Preface
In this article, I will step through the process of staging data. This entails reviewing, cleansing, and other preparations of the source data to be loaded into tables. This is one of the most underestimated challenges in data engineering.
Staging data properly requires thinking beyond a simple dump from source to target. Trying to do too much upfront might cause harm too. My hope is that the process I layout in this article will be useful to you in your data projects. Always keep in mind the goal is to ingest data to generate useable results.
I am going to define the scope of this article to be on the Catechism of the Catholic Church (CCC)1 Text previously extracted. The CCC is the root source for looking at other sources. This is essential for the project.
Introduction
Up until now, the work for The All Roads Project has been more high level. The final table structures are defined in the previous article. That step does gets more detailed but staging the data will bring us even closer to the atomic parts. We will have to review and deeply understand the source files. There are many files to go through but I think we can find some sort of pattern.
Analysis
First, we will define the rules then we build out the solution. I think this will be some fun. It’s a bit like sleuthing the original publisher’s design thoughts.
Finding a Pattern
Going past data requirements, I want to see if there is a common layout to the source files. To do this, I always start with a visual inspection. Fortunately, most are similar to the following:

Don’t be overwhelmed in wondering how this is not a CSV, Tab, or other delimited file. Think beyond the commonality found in those formats. If you look a bit more loosely, you will see that there seems to be 5 main parts:
- Page Header
- Chapter Headers
- Paragraphs
- References
- Page Footer

There, that wasn’t difficult to do. How to identify these sections?
Parsing
In each section, see there are common texts. Look at the words “IntraText – Text.” Before it is the page header. Right after it are the chapter headers. That’s 2 sections and we haven’t broke a sweat.
Next, there is “Previous – Next” across the source files. This consistently occurs before and after the paragraphs and references. That’s good but now how to break out the paragraphs from the references?
Look closer and you will see a set of blank lines. Reviewing the files, this turns out to be 3-4 lines in succession. The rules are starting to get a bit more challenging but nothing we can’t handle!
For paragraphs, take note of that numeric identifier. That will need to be captured and separated out. Also, any other numbers indicate a reference citation.

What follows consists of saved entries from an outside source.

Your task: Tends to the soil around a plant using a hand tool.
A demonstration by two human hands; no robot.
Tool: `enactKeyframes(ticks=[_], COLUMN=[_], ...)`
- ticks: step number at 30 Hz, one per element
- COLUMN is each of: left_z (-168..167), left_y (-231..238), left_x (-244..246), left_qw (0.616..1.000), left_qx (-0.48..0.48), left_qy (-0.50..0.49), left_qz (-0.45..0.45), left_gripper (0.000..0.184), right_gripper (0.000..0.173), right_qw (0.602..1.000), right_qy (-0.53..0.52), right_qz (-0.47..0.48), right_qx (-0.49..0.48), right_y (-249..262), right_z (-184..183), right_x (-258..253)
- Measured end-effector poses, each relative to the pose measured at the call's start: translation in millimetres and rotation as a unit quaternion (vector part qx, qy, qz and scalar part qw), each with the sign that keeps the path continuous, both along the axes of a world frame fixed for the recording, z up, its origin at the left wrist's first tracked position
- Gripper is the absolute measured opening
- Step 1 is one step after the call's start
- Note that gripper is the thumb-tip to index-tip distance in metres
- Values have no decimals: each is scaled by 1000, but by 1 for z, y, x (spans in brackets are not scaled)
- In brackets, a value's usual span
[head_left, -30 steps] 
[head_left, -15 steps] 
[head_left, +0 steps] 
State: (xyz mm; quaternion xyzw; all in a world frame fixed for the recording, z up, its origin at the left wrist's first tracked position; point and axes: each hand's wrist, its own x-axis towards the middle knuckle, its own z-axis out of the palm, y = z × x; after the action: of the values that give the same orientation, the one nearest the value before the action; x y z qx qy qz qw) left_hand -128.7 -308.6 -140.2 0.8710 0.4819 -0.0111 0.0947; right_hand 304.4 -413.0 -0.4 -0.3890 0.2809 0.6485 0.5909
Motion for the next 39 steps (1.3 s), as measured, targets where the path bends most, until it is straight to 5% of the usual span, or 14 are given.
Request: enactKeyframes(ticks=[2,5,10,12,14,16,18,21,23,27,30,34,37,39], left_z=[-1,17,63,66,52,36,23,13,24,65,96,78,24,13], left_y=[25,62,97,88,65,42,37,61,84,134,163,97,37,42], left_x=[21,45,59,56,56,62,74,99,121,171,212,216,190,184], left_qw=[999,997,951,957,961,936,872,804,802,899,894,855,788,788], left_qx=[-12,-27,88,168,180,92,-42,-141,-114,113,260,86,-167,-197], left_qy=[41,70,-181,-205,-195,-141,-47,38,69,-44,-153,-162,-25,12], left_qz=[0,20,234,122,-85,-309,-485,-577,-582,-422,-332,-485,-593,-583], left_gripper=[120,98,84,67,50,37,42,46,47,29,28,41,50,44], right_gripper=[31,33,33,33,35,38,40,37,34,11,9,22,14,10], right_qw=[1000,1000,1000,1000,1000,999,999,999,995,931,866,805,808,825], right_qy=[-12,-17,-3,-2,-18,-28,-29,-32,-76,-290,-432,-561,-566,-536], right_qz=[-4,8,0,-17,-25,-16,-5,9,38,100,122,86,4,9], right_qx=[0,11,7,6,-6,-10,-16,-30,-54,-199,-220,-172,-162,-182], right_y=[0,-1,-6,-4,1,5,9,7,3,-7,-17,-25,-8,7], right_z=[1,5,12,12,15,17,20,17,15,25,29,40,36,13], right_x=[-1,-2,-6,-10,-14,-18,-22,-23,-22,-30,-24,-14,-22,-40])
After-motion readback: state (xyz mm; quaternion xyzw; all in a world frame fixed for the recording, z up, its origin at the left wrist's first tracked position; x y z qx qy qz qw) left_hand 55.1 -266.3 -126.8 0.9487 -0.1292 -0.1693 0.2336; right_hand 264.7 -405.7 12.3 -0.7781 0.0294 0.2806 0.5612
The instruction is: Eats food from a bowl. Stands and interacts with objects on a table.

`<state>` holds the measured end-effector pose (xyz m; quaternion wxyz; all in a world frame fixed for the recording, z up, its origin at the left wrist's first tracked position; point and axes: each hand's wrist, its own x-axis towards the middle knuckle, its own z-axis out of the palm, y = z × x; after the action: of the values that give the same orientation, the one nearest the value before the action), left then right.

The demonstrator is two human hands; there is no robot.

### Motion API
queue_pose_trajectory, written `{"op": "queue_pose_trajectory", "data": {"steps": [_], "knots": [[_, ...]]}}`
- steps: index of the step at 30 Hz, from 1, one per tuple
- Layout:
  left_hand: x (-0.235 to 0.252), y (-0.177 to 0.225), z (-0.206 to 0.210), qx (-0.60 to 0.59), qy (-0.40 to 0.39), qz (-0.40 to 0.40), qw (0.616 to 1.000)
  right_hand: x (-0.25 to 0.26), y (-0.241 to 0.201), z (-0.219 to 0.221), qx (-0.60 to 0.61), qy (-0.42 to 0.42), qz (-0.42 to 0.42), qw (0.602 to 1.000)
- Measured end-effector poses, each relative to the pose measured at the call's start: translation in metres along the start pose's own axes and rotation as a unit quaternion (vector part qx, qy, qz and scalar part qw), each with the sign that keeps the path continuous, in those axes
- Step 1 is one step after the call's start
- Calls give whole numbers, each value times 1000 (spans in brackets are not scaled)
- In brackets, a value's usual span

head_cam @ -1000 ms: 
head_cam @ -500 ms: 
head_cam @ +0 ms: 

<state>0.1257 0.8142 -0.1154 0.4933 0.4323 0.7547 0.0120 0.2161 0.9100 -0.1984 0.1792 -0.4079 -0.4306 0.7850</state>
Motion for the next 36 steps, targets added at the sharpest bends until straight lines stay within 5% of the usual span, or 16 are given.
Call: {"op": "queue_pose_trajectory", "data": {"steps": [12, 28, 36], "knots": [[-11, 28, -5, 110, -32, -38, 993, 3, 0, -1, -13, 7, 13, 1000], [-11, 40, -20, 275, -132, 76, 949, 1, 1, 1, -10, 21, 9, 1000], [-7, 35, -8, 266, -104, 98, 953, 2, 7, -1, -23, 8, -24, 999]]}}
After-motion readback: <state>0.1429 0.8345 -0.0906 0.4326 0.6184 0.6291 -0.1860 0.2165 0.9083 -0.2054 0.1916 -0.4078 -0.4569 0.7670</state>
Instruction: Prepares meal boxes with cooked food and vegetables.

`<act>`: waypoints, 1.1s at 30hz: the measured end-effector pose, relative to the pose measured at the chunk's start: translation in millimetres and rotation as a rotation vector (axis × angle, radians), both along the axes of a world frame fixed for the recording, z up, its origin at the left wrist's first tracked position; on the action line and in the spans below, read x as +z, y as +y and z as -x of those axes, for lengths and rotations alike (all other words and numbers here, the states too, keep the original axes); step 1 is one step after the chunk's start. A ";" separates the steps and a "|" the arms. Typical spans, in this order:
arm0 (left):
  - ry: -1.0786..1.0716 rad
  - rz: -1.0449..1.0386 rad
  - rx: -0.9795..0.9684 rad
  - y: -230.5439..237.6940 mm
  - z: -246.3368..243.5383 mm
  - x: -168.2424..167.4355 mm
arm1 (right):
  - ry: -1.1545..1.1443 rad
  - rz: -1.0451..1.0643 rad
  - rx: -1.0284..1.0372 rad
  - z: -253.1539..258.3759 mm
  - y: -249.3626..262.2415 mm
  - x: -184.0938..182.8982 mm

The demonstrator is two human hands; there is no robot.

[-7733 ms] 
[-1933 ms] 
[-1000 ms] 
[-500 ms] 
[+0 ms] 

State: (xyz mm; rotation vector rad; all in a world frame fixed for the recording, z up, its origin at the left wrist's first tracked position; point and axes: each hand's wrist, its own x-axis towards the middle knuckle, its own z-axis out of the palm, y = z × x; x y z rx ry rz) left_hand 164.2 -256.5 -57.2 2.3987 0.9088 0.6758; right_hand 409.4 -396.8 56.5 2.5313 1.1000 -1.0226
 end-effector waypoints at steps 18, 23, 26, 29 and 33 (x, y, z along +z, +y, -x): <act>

Those will need to be separated out too. *Note: not all paragraphs have an identifier. These will be defaulted to -1.
For references, the pattern is common with an identifier along with the cited material. Sometimes, there are multiple citations in one reference. Those concatenated with a semicolon. I warn about parsing out this by semicolon. It’s not a given so analysis might need to be done further down the line.
Finally, the page footer comes at the end. That’s it for the section parsing.
With the components defined, we could just build out the solution now. Asking a question is important here. Is there anything that can be removed as being unnecessary?
Cleansing
For cleansing, it’s possible to get stuck in a never ending set of rules. This is going to be more simple as the CCC is essentially a reference book. We are using this as a book of record and we are not going to change the text. We will not be looking for items such as misspellings
We do have a few items for cleansing. The page header is not needed. Also, the page footer is not needed. We already understand this is the CCC and there is a copyright (which will be followed in any publications). Those two are not needed for analysis.
The blank lines will be removed too. That will be done after their use for parsing is complete. I’d rather save the space even though storage is relatively cheap (except for Apple Products).
Finally, non-printable characters will be removed. This is not easy and might require manual editing as needed. Yes, it is laborious to do, but is essential to get done.
Traceability
If we accept that there are no technical hurdles for parsing and cleansing, it should be a simple matter of putting it into a table. I’ll hold up a caution flag and say the word developers understand all too well: “debugging.” What if something goes wrong and we cannot trace it back? We will need some method to go backwards to the original source.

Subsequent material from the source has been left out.